Department of Pathology and Immunology, Washington University School of Medicine, Saint Louis, Missouri 63110, USA.
Department of Molecular Microbiology, Washington University School of Medicine, Saint Louis, Missouri 63110, USA.
Department of Molecular & Cell Biology, University of California, Berkeley, California 94720, USA.

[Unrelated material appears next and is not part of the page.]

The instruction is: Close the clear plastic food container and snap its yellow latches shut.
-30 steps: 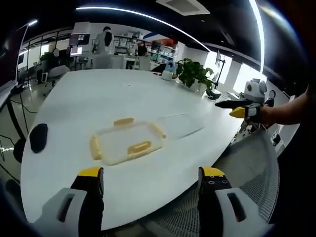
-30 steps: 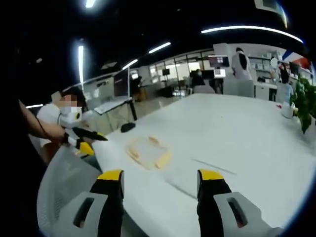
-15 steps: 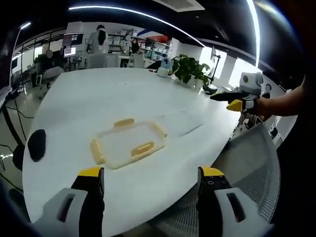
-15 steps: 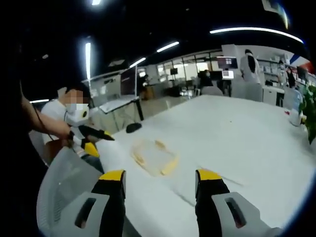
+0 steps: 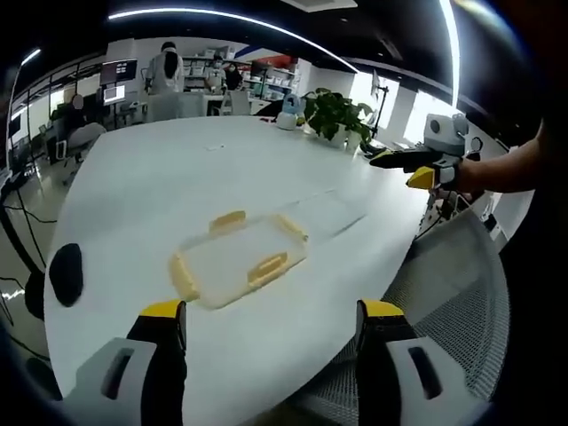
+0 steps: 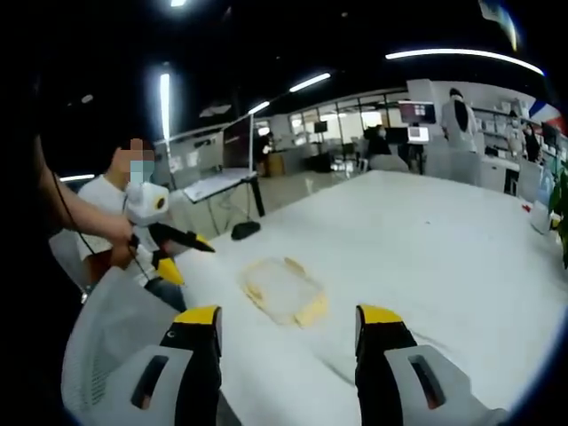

Howard Hughes Medical Institute, University of California, Berkeley, California 94720.
Contributed equally


Type I interferons (IFNs) are critical mediators of antiviral defense, but their elicitation by bacterial pathogens can be detrimental to hosts. Many intracellular bacterial pathogens, including Mycobacterium tuberculosis, induce type I IFNs following phagosomal membrane perturbations. Cytosolic M. tuberculosis DNA has been implicated as a trigger for IFN production, but the mechanisms remain obscure. We report that the cytosolic DNA sensor, cyclic GMP-AMP synthase (cGAS), is required for activating IFN production via the STING/TBK1/IRF3 pathway during M. tuberculosis and L. pneumophila infection of macrophages, whereas L. monocytogenes short-circuits this pathway by producing the STING agonist, c-di-AMP. Upon sensing cytosolic DNA, cGAS also activates cell-intrinsic antibacterial defenses, promoting autophagic targeting of M. tuberculosis. Importantly, we show that cGAS binds M. tuberculosis DNA during infection, providing direct evidence that this unique host-pathogen interaction occurs in vivo. These data uncover a mechanism by which IFN is likely elicited during active human infections.